第3章-2 牧場の仕事
確かにやることは山ほどあった。ランプをいくつか牛舎の柱にかけて明るさを確保すると、三人は仕事にかかった。ロウゼンは何も言わずとも彼のやるべきことはわかっている。ライモンは守護精と共に仕事に取り掛かった。
驚いたのは、昨日ライモンが守護精にした指示を、彼がほぼ覚えていたことだ。昨日やったことは、ライモンが一言指示しただけですぐに理解して取り掛かる。そのうえでわからないことがあれば、素直に訊いてきた。汚れ仕事も、力仕事も厭わない。ライモンの牧場で、たまに一時的に人を雇うこともあったが、その誰よりも真面目に一生懸命に、若者は仕事をしていた。
守護精に果たしてこのような仕事がふさわしいのか、というのは置いておいて。
牛舎を掃除し、新しいエサをやり、それから搾乳にかかる。初めは戸惑っていたような守護精も、ライモンが根気よく教えるとコツを覚えたのか、器用に乳を搾り始めた。これなら任せても大丈夫だろうと、ライモンは自らも搾乳を始めた。
桶にいっぱいの牛乳を貯めると、それを樽のところまで運び、樽に移す。再び搾乳して桶に牛乳を貯め、と同じことを何度も繰り返す。樽がいっぱいになると、蓋をしてアジロの店のものが取りに来るのに備えた。

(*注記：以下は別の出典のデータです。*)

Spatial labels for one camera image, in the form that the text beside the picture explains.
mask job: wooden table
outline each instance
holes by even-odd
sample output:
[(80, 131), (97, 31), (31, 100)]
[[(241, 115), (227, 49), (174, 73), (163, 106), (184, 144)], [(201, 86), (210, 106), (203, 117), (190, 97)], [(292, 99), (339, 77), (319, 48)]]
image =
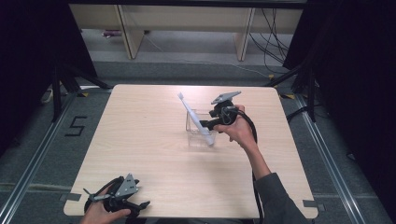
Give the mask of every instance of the wooden table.
[(132, 173), (139, 179), (133, 203), (151, 201), (141, 217), (256, 218), (251, 168), (243, 149), (218, 133), (213, 147), (189, 147), (186, 109), (177, 94), (196, 109), (211, 110), (219, 94), (244, 105), (254, 121), (259, 147), (305, 217), (318, 215), (303, 206), (313, 200), (277, 92), (272, 88), (218, 86), (118, 85), (114, 88), (64, 212), (82, 216), (88, 195), (111, 179)]

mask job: human hand
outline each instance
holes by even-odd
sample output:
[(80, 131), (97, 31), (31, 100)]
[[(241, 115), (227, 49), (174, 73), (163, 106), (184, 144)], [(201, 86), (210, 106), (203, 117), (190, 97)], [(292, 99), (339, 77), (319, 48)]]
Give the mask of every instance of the human hand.
[[(99, 195), (105, 195), (109, 187), (100, 192)], [(131, 214), (129, 209), (121, 209), (114, 213), (106, 211), (103, 201), (92, 202), (90, 207), (87, 209), (84, 217), (80, 224), (109, 224), (119, 218), (126, 217)]]
[[(238, 110), (245, 113), (245, 107), (242, 105), (235, 106)], [(230, 142), (236, 141), (243, 149), (249, 149), (256, 146), (253, 133), (248, 122), (238, 115), (231, 125), (216, 125), (213, 130), (227, 133), (230, 136)]]

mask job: gray carpet
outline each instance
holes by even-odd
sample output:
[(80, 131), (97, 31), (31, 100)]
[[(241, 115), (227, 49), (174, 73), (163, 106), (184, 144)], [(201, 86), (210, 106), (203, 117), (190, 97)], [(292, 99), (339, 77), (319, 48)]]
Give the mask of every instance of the gray carpet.
[[(110, 85), (132, 83), (260, 86), (269, 81), (266, 76), (273, 74), (265, 66), (244, 66), (241, 69), (231, 65), (197, 63), (94, 63), (94, 65), (100, 79)], [(261, 74), (246, 69), (259, 71)], [(270, 69), (277, 72), (286, 71), (280, 67), (270, 67)], [(81, 85), (91, 85), (80, 78), (78, 81)], [(292, 78), (281, 83), (277, 90), (282, 94), (290, 93), (291, 84)], [(102, 91), (91, 91), (87, 97), (77, 97), (74, 100), (11, 223), (78, 223), (79, 217), (68, 217), (63, 213), (64, 202), (60, 201), (60, 197), (69, 192), (74, 183), (109, 95), (110, 93)], [(281, 103), (285, 115), (298, 108), (295, 100), (292, 99), (281, 99)], [(19, 180), (27, 162), (39, 146), (50, 126), (51, 113), (51, 104), (38, 107), (24, 132), (19, 136), (21, 144), (10, 148), (0, 159), (1, 203), (5, 201), (10, 193), (10, 186)], [(85, 128), (80, 136), (67, 136), (78, 132), (70, 128), (75, 116), (86, 117), (78, 119), (76, 123)], [(391, 223), (359, 166), (346, 157), (347, 147), (324, 107), (316, 108), (316, 118), (317, 125), (350, 190), (356, 197), (367, 223)], [(301, 115), (291, 121), (290, 129), (315, 200), (325, 208), (319, 211), (315, 222), (350, 223), (346, 209)]]

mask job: hand
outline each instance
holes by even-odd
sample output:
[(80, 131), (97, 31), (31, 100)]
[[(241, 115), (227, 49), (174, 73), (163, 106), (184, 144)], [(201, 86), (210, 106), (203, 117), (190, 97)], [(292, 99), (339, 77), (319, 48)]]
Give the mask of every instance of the hand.
[[(245, 113), (244, 106), (236, 105), (236, 108)], [(243, 149), (248, 149), (256, 145), (250, 125), (240, 115), (236, 117), (236, 120), (233, 124), (219, 124), (213, 127), (213, 130), (227, 133), (230, 136), (230, 142), (236, 141)]]
[[(100, 192), (99, 195), (104, 195), (108, 188)], [(130, 213), (131, 210), (129, 209), (121, 209), (117, 212), (109, 213), (106, 211), (103, 201), (99, 201), (91, 203), (80, 224), (109, 224), (119, 218), (128, 216)]]

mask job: transparent box
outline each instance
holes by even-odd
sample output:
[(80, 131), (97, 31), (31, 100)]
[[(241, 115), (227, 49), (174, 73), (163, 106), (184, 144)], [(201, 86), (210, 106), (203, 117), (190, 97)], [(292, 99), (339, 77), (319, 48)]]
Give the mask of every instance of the transparent box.
[[(212, 120), (209, 115), (209, 111), (193, 109), (195, 114), (198, 116), (199, 120)], [(192, 121), (189, 112), (187, 112), (186, 118), (186, 131), (189, 139), (189, 147), (211, 147), (207, 142), (205, 137), (199, 132), (197, 126)], [(216, 131), (209, 131), (213, 140), (216, 140)]]

仕事は、牛舎だけではない。ライモンの牧場には馬房もあるし、豚舎もある。牛に比べれば数は少ないが、それでも世話は欠かせない。ライモンとロウゼンは手分けをしてすべての世話を行う。
今日はそれに守護精が加わった。ライモンとロウゼンがさくさくと仕事をこなしていく。守護精はふたりの指示で動いていた。それでも三人で行うためか、いつもより早く朝の仕事が終わる。いつの間にか夜が明けて、太陽はすでに空高く、外はまばゆい朝の光に包まれていた。
「終わった、かあ」
牛舎の外に出ると、ライモンは腕を上げて大きく伸びをした。それを見ながらロウゼンが笑う。

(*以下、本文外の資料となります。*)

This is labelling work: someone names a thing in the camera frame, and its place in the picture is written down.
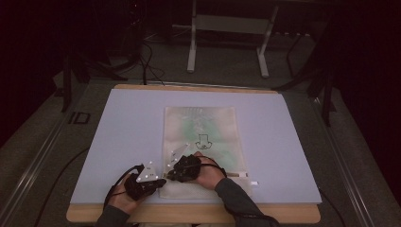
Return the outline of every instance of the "gray sleeve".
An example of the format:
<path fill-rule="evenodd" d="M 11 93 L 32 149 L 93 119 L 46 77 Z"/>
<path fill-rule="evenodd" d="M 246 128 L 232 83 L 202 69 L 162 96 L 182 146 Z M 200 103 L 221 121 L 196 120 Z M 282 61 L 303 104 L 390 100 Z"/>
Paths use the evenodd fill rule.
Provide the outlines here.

「まだ鶏舎が残っていますがね。私より年寄りみたいですよ、坊ちゃん」
「はいはい、年寄りで構わないよ。早く終わって何よりだ」
「そうですねえ。若いのがよく働いてくれましたから」
「そうだな」
ライモンはうなずいた。ロウゼンが言うことを認めるのはやぶさかではない。よもや守護精が、あれほど仕事ができるとは思っていなかった。見た目が華奢だし、最初着ていたものが貴族のような贅沢なものだから、てっきり見た目と同じように働くことに慣れていないものと思っていた。
だが、守護精は動くこと、働くことを厭わなかった。むろん、初めてのことだから戸惑ってはいるようだったが、できることはしようと動いていた。その姿勢に好感が持てる。